How to complete this task> Please return every line of the material verbatim and skip any images.

Input data>
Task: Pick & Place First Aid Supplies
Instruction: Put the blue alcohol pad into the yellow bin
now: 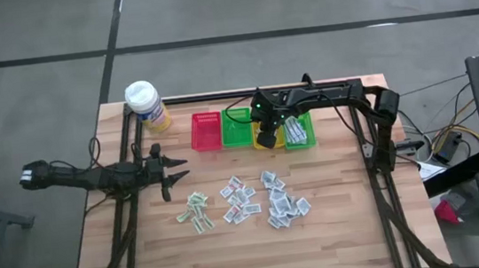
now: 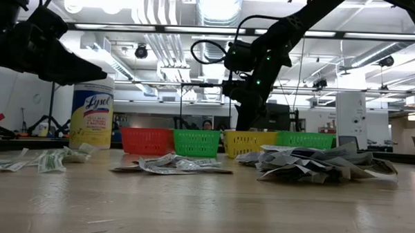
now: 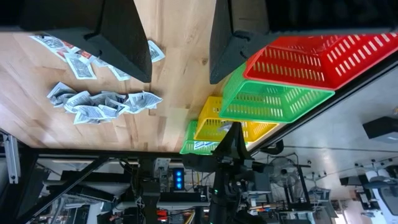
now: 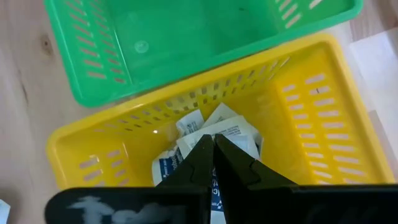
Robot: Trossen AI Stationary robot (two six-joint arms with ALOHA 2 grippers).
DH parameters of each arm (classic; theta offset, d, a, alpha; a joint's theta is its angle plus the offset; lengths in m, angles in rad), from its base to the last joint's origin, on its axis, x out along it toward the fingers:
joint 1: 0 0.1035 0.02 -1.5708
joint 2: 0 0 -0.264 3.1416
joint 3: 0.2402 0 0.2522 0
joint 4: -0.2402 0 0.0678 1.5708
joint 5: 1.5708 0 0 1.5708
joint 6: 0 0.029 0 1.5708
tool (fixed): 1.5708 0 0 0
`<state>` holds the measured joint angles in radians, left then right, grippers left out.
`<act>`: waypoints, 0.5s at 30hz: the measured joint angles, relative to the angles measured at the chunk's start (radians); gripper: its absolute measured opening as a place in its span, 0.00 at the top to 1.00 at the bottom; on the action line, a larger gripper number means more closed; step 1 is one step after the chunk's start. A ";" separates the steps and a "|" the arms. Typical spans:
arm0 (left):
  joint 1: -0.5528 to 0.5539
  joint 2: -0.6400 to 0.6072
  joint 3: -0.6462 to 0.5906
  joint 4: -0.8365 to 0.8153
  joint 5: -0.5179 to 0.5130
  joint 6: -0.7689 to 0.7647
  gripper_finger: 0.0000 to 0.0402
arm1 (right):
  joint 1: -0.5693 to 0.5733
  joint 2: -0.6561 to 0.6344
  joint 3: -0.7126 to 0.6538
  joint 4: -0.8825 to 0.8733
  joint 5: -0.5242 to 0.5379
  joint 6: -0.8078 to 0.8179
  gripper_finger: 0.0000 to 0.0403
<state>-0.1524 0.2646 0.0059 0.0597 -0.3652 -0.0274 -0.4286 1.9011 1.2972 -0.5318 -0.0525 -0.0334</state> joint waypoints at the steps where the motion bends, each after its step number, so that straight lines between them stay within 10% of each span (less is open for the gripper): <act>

Result of the task>
Task: Pick & Place First Aid Supplies
Instruction: Put the blue alcohol pad into the yellow bin
now: 
now: 
now: 
now: 
Robot: Trossen AI Stationary robot (two six-joint arms with ALOHA 2 grippers).
DH parameters of each arm (classic; theta offset, d, a, alpha; a joint's theta is its angle plus the offset; lengths in m, angles in rad), from its base to the last joint's origin, on its axis, x out along it toward the fingers:
joint 1: 0 0.1035 0.02 -1.5708
joint 2: 0 0 -0.264 3.1416
joint 3: 0.2402 0 0.2522 0
joint 4: -0.2402 0 0.0678 1.5708
joint 5: 1.5708 0 0 1.5708
joint 6: 0 0.029 0 1.5708
tool (fixed): 1.5708 0 0 0
`<state>` holds the measured joint angles in radians, left then right, grippers left out.
`<act>`: waypoints, 0.5s at 30hz: the measured joint angles, relative to the angles measured at the chunk's start (radians); gripper: its absolute measured opening as a place in its span, 0.00 at the top to 1.00 at the bottom; on the action line, a larger gripper number means more closed; step 1 is one step after the chunk's start. A ";" separates the steps and a "|" the arms. Typical spans:
arm0 (left):
  joint 1: -0.5528 to 0.5539
  joint 2: -0.6400 to 0.6072
  joint 3: -0.6462 to 0.5906
  joint 4: -0.8365 to 0.8153
  joint 5: -0.5179 to 0.5130
  joint 6: -0.7689 to 0.7647
  gripper_finger: 0.0000 to 0.0402
arm1 (right):
  joint 1: -0.5693 to 0.5733
  joint 2: -0.6561 to 0.6344
  joint 3: -0.7126 to 0.6538
  joint 4: -0.8825 to 0.8733
  joint 5: -0.5242 to 0.5379
  joint 6: -0.8078 to 0.8179
  gripper_finger: 0.0000 to 0.0403
<state>-0.1524 0.2646 0.0059 0.0597 -0.3652 -0.0274 -0.4286 1.9011 1.2972 -0.5318 -0.0525 -0.0334</state> joint waypoints at the steps where the motion bends, each after its step number, so that straight lines between them stay within 10% of each span (less is open for the gripper): <act>

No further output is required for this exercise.